An Open Letter to an Uninvited Chin Hair

Dear Uninvited Chin Hair,

Just who do you think you are showing up as I wiped grains of sleep from my eyes and stared blearily into the bathroom mirror?  At first I thought you were an errant head hair that somehow landed underneath my chin in the middle of the night, but no, when I went to brush you away, you stayed there in all your black, curly horror.

How long have you been sneaking along underneath there, coiling underneath my chin until you reached a full centimeter or two in length?  Surely you didn’t grow that much overnight.  Just how many days have I unknowingly been The Bearded Lady?

Image by Bridgette at

Admittedly, an apology on my part is in order for the profane names I spewed at you as I tried in vain to remove you.  In my defense you were a tenacious little sucker, claiming your turf through two tweezing attempts and only finally giving way on my third and final tweezing.

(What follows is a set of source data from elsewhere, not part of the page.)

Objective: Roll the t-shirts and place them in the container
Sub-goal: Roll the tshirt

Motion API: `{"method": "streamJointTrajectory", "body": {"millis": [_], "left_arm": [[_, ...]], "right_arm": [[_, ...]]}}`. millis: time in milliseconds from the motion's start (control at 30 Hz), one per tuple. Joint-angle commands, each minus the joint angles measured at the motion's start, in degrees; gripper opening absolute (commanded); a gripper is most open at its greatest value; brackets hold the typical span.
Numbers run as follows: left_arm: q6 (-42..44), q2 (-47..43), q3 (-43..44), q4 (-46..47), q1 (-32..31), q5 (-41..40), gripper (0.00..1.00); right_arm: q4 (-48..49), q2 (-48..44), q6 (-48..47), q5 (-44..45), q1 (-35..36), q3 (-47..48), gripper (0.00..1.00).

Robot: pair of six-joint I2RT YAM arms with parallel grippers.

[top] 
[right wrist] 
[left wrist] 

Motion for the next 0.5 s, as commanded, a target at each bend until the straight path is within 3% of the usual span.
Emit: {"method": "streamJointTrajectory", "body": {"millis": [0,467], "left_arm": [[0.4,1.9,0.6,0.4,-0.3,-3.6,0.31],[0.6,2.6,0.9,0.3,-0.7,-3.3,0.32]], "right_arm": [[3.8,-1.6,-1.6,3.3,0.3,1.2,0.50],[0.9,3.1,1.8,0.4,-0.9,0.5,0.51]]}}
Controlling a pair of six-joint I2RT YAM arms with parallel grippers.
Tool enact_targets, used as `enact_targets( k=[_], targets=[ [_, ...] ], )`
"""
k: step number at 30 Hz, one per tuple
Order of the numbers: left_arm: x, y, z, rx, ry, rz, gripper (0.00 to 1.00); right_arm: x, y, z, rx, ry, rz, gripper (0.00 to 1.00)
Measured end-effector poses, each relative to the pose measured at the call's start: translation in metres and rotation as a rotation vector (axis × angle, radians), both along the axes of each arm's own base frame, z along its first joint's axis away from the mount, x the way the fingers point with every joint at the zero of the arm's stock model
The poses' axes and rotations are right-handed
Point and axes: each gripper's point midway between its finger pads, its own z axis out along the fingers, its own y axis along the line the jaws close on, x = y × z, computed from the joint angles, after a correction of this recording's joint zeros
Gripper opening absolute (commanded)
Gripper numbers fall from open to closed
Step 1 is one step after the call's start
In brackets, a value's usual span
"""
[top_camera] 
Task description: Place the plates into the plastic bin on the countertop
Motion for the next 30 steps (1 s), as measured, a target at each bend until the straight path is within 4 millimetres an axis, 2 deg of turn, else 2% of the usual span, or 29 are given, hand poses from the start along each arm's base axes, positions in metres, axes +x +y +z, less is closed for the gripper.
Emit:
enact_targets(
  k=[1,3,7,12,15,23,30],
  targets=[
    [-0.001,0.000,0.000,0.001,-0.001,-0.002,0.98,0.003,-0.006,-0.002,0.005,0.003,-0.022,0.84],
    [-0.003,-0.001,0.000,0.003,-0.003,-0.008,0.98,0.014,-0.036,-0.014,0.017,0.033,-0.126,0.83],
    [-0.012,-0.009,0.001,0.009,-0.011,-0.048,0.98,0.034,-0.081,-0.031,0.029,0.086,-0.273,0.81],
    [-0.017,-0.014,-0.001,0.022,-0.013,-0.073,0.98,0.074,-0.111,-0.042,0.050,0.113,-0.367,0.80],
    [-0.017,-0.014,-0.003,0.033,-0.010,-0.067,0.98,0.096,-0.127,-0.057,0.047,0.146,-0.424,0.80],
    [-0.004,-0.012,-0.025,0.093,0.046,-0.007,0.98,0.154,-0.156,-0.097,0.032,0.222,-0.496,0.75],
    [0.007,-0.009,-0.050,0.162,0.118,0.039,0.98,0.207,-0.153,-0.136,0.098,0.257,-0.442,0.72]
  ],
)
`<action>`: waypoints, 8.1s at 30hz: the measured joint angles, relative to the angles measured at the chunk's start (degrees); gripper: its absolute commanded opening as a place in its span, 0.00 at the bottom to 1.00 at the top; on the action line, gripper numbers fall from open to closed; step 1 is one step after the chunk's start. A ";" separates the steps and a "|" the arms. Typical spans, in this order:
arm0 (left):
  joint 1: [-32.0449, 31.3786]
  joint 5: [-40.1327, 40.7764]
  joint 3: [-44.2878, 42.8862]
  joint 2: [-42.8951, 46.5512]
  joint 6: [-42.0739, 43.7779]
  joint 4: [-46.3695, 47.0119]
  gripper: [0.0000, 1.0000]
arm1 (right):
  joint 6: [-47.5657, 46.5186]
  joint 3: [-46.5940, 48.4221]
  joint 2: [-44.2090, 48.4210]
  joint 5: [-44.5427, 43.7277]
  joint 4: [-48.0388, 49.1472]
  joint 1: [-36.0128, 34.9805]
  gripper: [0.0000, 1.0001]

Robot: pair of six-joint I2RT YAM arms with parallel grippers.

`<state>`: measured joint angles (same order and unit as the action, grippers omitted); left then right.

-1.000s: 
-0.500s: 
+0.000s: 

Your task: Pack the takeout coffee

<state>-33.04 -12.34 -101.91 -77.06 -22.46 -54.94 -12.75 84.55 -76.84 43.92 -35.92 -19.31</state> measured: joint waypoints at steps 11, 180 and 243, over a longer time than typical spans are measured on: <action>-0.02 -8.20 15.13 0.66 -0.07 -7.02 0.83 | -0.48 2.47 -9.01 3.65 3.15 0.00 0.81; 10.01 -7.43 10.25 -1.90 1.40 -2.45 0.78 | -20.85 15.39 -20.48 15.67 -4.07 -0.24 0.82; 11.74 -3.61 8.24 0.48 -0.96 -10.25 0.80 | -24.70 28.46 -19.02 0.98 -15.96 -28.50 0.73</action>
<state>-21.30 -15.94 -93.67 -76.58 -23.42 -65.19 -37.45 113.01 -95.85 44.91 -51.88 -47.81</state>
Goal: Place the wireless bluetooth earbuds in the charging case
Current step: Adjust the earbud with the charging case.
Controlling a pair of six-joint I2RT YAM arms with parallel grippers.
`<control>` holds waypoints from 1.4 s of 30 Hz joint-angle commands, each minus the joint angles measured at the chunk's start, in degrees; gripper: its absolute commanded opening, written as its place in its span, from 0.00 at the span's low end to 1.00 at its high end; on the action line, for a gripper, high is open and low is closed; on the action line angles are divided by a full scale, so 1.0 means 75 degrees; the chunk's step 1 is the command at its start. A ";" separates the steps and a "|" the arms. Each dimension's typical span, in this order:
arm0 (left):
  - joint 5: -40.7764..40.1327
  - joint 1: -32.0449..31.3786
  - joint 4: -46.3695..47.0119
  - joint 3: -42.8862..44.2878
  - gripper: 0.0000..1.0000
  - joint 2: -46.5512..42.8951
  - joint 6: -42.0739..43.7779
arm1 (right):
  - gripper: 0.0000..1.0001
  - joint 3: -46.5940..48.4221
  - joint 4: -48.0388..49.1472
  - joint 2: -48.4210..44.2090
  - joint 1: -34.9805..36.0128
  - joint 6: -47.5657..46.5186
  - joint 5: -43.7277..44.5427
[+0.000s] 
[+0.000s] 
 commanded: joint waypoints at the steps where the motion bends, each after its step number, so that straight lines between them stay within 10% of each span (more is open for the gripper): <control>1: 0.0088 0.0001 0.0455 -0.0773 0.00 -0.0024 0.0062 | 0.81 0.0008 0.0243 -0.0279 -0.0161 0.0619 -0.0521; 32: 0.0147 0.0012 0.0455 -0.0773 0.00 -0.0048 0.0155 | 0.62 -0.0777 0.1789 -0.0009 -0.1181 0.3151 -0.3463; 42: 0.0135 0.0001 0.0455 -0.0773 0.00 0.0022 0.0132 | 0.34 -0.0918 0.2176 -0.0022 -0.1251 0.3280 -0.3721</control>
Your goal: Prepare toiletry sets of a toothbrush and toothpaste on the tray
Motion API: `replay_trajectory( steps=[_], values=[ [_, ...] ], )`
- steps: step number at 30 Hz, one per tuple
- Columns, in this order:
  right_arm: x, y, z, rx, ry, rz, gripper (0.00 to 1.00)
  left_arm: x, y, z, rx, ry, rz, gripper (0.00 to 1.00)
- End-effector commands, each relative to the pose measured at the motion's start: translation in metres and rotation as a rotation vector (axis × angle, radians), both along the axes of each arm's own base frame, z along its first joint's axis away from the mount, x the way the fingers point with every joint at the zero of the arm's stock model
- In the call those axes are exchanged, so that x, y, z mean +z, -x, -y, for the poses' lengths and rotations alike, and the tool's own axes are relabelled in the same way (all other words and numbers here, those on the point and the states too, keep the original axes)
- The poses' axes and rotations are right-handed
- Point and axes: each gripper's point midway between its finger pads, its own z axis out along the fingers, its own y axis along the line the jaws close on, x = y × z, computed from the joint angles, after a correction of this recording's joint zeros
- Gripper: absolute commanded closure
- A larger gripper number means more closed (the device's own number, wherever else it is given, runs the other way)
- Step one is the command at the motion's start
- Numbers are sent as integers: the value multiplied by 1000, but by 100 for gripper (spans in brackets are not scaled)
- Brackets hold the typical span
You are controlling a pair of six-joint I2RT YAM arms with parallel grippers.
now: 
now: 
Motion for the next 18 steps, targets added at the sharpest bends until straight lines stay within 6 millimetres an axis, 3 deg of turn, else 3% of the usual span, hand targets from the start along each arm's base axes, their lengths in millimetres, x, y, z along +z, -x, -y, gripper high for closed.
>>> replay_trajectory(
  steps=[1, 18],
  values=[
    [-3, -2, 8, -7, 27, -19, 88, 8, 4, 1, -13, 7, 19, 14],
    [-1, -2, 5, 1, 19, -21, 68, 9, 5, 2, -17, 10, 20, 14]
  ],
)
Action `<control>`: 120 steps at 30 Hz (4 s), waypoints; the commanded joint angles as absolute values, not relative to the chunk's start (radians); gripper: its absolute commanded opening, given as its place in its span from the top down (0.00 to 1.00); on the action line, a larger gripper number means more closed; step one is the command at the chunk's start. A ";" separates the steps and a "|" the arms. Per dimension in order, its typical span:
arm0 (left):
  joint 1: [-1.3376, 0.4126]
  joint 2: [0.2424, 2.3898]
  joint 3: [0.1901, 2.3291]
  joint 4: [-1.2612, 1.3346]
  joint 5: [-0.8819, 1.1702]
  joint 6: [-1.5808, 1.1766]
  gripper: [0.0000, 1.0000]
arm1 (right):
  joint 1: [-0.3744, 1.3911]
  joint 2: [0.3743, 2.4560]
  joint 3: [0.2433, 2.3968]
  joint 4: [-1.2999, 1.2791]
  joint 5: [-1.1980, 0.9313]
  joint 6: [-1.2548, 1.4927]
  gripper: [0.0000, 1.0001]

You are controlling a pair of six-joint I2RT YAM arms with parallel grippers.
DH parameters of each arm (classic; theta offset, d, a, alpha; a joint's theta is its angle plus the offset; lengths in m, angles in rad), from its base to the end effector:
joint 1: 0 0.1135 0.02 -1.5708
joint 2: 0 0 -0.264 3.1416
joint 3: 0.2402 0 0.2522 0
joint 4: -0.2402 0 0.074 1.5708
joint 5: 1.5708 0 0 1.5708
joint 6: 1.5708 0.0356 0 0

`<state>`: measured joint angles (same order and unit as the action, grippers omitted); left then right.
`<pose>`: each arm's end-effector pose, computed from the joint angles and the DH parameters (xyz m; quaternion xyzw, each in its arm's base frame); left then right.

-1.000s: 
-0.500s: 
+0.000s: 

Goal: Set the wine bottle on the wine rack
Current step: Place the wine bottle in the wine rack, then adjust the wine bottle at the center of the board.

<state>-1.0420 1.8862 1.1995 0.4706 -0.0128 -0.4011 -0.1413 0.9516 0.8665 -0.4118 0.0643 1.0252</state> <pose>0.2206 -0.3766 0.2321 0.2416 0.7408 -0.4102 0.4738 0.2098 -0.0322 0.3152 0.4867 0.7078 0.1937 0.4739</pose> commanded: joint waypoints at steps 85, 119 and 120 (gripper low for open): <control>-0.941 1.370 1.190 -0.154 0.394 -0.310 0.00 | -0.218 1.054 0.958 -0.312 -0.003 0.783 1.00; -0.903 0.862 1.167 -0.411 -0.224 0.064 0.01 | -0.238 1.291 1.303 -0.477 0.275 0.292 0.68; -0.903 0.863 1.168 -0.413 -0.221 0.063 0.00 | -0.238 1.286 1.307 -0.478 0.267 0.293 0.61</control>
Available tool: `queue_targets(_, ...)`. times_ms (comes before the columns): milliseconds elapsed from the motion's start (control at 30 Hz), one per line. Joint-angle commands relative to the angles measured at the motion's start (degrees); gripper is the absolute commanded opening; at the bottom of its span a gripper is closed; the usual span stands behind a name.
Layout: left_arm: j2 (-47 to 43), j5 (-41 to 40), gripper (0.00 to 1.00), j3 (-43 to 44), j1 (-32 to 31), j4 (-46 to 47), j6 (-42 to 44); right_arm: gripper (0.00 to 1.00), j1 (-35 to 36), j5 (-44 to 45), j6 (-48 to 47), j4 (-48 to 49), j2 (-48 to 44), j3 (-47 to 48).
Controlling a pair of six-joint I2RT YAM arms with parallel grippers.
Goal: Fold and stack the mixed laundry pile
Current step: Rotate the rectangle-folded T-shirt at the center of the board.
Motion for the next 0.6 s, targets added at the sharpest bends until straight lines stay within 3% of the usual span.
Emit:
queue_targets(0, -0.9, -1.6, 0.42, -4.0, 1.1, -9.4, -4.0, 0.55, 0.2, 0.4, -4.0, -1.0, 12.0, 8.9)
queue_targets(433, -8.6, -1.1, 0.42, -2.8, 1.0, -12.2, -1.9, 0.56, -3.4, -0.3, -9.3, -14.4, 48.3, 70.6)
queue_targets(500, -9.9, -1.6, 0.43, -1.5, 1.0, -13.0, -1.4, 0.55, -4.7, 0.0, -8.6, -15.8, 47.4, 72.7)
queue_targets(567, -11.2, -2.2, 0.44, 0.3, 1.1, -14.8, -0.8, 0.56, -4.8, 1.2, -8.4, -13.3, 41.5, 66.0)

Sadly, Evil Chin Hair, I am well acquainted with unwanted facial hair including an errant head hair that springs out of my right eyebrow.  Chin Hair, I am not one to be trifled with.  I will bust out the wax and demolish you and any of your unsuspecting cousins who just so happen to be innocently meandering between my chins.  So you tell ’em I’m coming and hell’s coming with me!

Sorry, I watched Tombstone the other day and have a tendency to get a little carried away.

The point, Chin Hair, is that I’m standing tiptoe on the edge of 35 and I just can’t be sprouting unwanted patches of hair for at least another ten years.  So kindly pack up your follicles and leave at your earliest convenience.  Meanwhile, I’ll be stocking up on waxed strips and keeping vigil against your nefarious sneak attacks.